Creating a virtualization cluster that is scalable, cheap, and easy to manage usually doesn’t happen in the same sentence. Generally it involves a combination of a complex set of tools tied together, expensive storage, and difficult to scale. While I think that the suite of tools that use libvirt are great and are headed in the right direction, they’re still not quite the right tool for the right job in some situations. There’s also commercial solutions such as VMWare and Xen Server that are great but both cost money (especially if you want cluster features). If you’re looking for a completely open source solution, then you may have found it.

Enter Ganeti, an open source virtualization management platform created by Google engineers. I never heard of it until one of the students that works for me at the OSUOSL mentioned it while he was being an intern at Google. The design and goal of Ganeti is to create a virtualization cluster that is stable, easy to use, and doesn’t require expensive hardware.

So what makes it so awesome?

  • A master node controls all instances (virtual machines)
  • Built-in support for DRBD backed storage on all instances
  • Automated instance (virtual machine) deployment
  • Simple management tools all written in easy to read python
  • Responsive and helpful developer community
  • Works with both Xen and KVM

DRBD

The key feature that got me interested was the built-in DRBD support which enables us to have a “poor man’s” SAN using local server storage. DRBD is essentially like having RAID1 over the network between two servers. It duplicates data between two block devices and keeps them in sync. Until recently, DRBD had to be built as an externel kernel module, but it was recently added to the mainline kernel in 2.6.33. Ganeti has a seamless DRBD integration and requires you to have little knowledge in the specific details of setting it up.

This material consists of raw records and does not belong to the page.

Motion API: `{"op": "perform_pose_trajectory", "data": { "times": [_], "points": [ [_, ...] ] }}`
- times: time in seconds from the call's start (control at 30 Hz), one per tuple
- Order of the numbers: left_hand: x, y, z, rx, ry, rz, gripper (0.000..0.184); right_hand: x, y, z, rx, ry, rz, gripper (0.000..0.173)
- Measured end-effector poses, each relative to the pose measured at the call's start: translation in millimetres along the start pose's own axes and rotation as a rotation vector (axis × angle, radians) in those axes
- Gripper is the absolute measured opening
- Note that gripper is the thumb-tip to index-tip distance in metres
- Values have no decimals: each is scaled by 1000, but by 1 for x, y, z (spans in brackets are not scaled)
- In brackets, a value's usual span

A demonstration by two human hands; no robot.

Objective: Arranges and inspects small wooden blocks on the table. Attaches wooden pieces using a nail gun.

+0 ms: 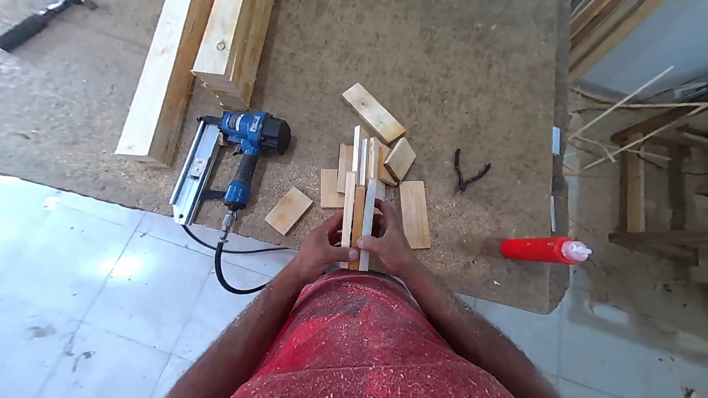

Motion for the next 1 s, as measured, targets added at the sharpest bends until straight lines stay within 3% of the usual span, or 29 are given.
{"op": "perform_pose_trajectory", "data": {
  "times": [0.1, 0.23, 0.3, 0.37, 0.4, 0.47, 0.57, 0.63, 0.7, 0.83, 1.0],
  "points": [
    [-1, 8, 1, 40, 11, -47, 97, 5, 52, 7, 178, -62, -209, 98],
    [0, 19, 0, 85, -3, -45, 99, 21, 173, -22, 801, -349, -619, 100],
    [-1, 17, 0, 122, -21, -29, 97, 26, 217, -57, 1011, -523, -650, 102],
    [-2, 11, -2, 156, -56, 7, 96, 32, 229, -65, 1090, -614, -612, 101],
    [-4, 8, -3, 169, -72, 23, 95, 35, 222, -56, 1082, -589, -611, 100],
    [-7, 1, -5, 174, -91, 53, 94, 40, 186, -19, 910, -374, -590, 99],
    [-13, -15, -10, 118, -84, 102, 92, 41, 99, 25, 443, 20, -250, 94],
    [-15, -30, -15, 64, -83, 127, 87, 34, 54, 42, 275, 168, -77, 95],
    [-14, -40, -21, 41, -85, 133, 83, 27, 34, 47, 242, 189, 0, 96],
    [-8, -39, -23, 2, -72, 98, 87, 26, 30, 46, 193, 143, 48, 96],
    [-7, -34, -27, -51, -43, 70, 77, 21, 22, 41, 171, 79, 98, 91]
  ]
}}
Point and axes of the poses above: each hand's wrist, its own x-axis away from the middle knuckle, its own y-axis out of the back of the hand, z = x × y, the point moved 7 cm from there along -x, towards the middle knuckle, and after that the axes turned 10 degrees about x, right-handed, at the moved point
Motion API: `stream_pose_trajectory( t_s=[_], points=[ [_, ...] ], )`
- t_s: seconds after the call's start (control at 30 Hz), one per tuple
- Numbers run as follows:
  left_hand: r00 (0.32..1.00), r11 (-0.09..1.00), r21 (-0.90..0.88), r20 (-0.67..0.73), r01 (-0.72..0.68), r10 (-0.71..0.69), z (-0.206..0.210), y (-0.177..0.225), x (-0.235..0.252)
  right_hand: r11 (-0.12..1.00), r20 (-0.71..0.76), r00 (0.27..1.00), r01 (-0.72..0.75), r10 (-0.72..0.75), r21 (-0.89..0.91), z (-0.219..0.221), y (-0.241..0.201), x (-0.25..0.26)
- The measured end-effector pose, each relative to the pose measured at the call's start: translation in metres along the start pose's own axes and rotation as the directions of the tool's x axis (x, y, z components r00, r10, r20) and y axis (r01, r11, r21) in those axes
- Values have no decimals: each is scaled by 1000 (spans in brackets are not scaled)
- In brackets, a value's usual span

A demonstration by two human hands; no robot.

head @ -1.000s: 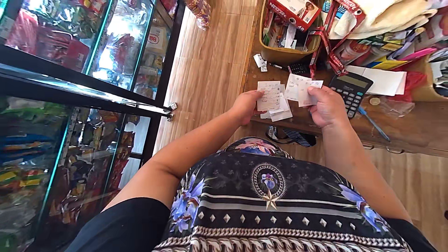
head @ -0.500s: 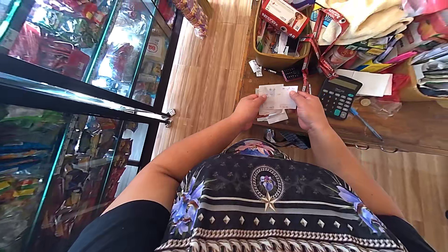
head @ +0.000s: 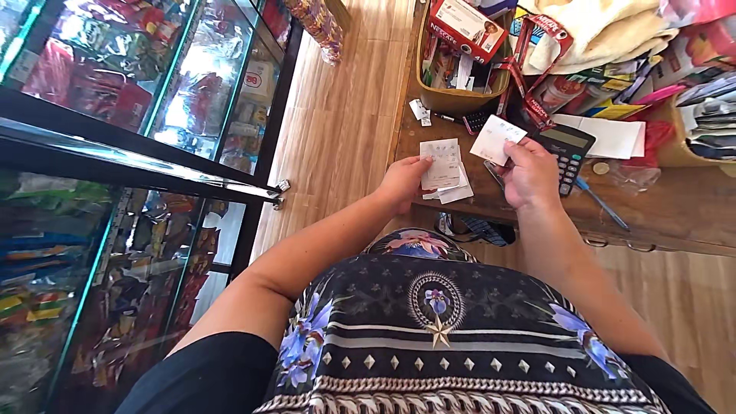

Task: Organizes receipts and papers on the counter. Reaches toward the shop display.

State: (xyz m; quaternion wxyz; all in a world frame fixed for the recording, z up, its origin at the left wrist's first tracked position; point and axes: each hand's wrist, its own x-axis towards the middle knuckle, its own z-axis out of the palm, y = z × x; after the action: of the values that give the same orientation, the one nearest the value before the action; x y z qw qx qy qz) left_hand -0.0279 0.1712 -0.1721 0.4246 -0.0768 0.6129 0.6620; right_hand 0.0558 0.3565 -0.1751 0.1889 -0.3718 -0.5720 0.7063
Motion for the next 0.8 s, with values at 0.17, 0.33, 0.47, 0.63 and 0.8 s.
stream_pose_trajectory(
  t_s=[0.17, 0.33, 0.47, 0.63, 0.8],
  points=[
    [1000, 1000, -11, 0, 5, -5, 0, 2, -1, 982, 161, 986, 79, -51, -174, 8, 6, -14],
    [1000, 1000, 5, 5, -2, 1, 1, -1, 0, 941, 229, 969, 162, -95, -296, 23, 18, -16],
    [1000, 1000, 18, 14, -3, 3, 1, -5, 0, 915, 271, 960, 168, -68, -366, 32, 22, -17],
    [995, 998, 9, -75, -62, 63, -10, -6, 6, 894, 275, 957, 204, -96, -398, 19, 21, -5],
    [956, 991, -72, -283, -108, 84, -43, -10, 22, 701, 185, 982, 160, -41, -695, -7, 20, 17]
  ],
)
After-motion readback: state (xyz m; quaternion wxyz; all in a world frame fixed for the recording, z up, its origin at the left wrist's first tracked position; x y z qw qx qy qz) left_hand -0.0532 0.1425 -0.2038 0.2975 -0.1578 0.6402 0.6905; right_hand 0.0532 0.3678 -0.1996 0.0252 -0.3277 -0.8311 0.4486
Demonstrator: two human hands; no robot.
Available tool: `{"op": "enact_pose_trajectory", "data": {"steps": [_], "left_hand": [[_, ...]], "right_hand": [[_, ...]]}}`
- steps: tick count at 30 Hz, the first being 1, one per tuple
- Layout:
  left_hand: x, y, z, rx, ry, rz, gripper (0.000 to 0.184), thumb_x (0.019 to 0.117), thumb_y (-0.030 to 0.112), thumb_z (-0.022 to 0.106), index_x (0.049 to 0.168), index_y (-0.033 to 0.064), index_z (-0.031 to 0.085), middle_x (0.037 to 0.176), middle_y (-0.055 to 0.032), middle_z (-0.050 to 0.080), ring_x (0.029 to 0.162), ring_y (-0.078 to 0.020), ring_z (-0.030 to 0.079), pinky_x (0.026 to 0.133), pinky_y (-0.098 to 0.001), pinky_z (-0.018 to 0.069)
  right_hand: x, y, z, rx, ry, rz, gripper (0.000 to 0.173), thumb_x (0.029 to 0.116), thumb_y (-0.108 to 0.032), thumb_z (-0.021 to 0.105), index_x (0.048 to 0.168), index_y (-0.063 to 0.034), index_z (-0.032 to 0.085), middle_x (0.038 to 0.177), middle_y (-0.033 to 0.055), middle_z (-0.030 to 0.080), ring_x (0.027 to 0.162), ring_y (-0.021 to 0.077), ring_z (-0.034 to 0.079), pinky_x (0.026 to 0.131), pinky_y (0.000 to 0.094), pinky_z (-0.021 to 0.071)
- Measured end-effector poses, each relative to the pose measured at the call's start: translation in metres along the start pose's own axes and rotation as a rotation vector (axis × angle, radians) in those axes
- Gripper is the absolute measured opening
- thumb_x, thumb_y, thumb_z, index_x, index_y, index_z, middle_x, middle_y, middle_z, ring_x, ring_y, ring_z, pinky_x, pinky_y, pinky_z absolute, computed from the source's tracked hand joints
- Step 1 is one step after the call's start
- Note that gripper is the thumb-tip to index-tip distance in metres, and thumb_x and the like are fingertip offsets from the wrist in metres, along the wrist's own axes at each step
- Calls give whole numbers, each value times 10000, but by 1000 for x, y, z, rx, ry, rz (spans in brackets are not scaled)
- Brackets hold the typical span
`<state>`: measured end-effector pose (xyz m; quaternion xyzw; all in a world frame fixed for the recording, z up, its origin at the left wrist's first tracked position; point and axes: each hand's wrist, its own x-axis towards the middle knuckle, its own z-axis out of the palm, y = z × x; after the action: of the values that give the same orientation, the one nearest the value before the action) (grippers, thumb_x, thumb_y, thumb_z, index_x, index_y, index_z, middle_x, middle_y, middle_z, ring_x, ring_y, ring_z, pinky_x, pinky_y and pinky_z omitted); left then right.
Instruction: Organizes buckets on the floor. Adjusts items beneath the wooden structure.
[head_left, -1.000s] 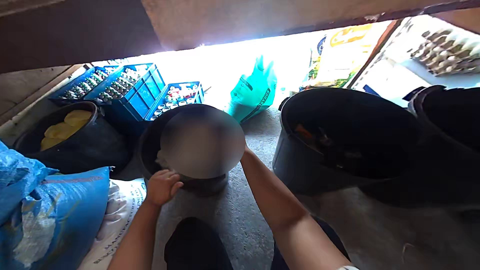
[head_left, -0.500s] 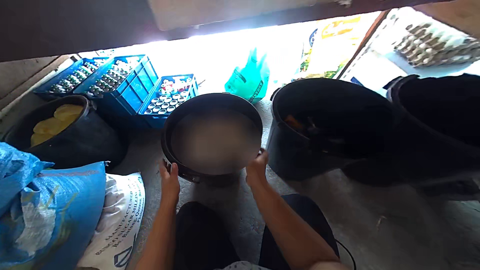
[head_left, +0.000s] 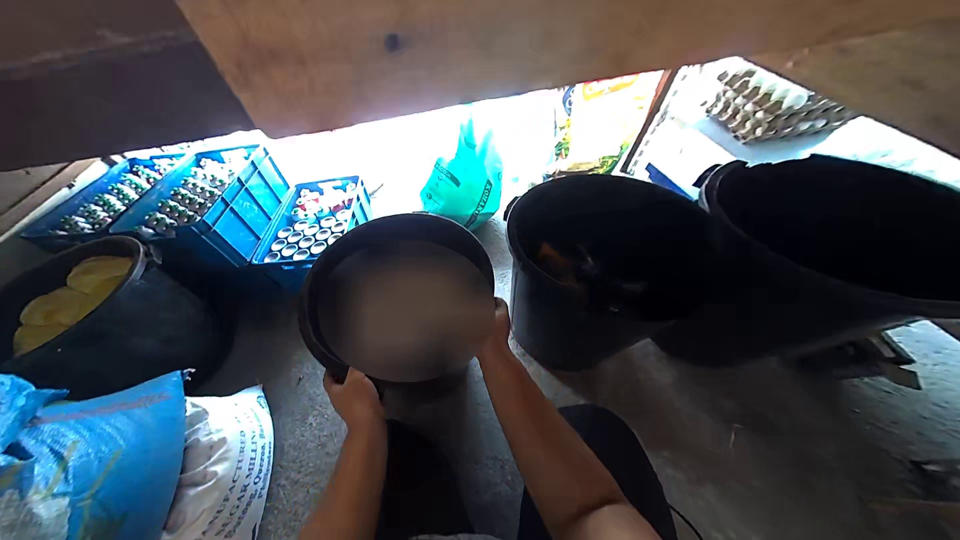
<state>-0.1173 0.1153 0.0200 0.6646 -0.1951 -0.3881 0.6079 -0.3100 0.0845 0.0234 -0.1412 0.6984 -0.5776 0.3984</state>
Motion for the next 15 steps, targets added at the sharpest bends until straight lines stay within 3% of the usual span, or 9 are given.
{"op": "enact_pose_trajectory", "data": {"steps": [3, 6, 8, 12, 15], "left_hand": [[-2, 0, 6, -7, 34, 28, 568, 962, 33, 605, 1485, -1, 387, 1301, -253, 583, 1092, -336, 646, 899, -526, 569], [-2, 0, 11, -28, 61, 29, 560, 955, 11, 593, 1479, 7, 397, 1276, -237, 589, 1061, -310, 651, 875, -498, 576], [-5, -1, 16, -38, 76, 37, 556, 941, -11, 595, 1463, 3, 401, 1250, -226, 591, 1032, -292, 657, 855, -477, 584], [-13, -6, 40, -54, 69, 86, 561, 933, -5, 625, 1447, -37, 400, 1249, -233, 598, 1065, -277, 651, 904, -446, 573], [-16, -7, 66, -83, 69, 119, 549, 919, -12, 664, 1416, -52, 435, 1218, -229, 617, 1054, -266, 657, 905, -426, 577]], "right_hand": [[4, -5, 7, 99, 45, 33, 427, 828, 72, 672, 1236, 31, 553, 1126, 231, 599, 994, 324, 616, 808, 509, 541], [4, -13, 9, 134, 48, 48, 376, 836, 108, 645, 1186, 15, 544, 983, 179, 627, 843, 255, 631, 704, 445, 538], [7, -18, 7, 108, 31, 52, 371, 843, 104, 639, 1191, 24, 537, 974, 174, 620, 833, 241, 623, 703, 426, 537], [39, -26, 6, 39, -11, 71, 402, 870, 58, 677, 1250, 45, 548, 1050, 230, 635, 922, 311, 639, 783, 490, 546], [72, -22, 6, 40, -44, 46, 428, 851, -22, 681, 1264, 5, 573, 1059, 223, 655, 912, 333, 650, 745, 541, 552]]}}
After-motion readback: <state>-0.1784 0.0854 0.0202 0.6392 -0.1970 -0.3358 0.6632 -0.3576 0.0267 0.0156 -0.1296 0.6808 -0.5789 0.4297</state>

Centralized Instance Management

Before Ganeti, we had to look up which node an instance was located and it was difficult to see the whole cluster’s state as a whole. During a crisis we would lose valuable time trying to locate a virtual machine, especially if it had been moved because of a hardware failure. Ganeti sets one node as a master and controls the other nodes via remote ssh commands and a restful API. You can switch which node is the master with one simple command and also recover a master node if it went offline. All ganeti commands must run on the master node.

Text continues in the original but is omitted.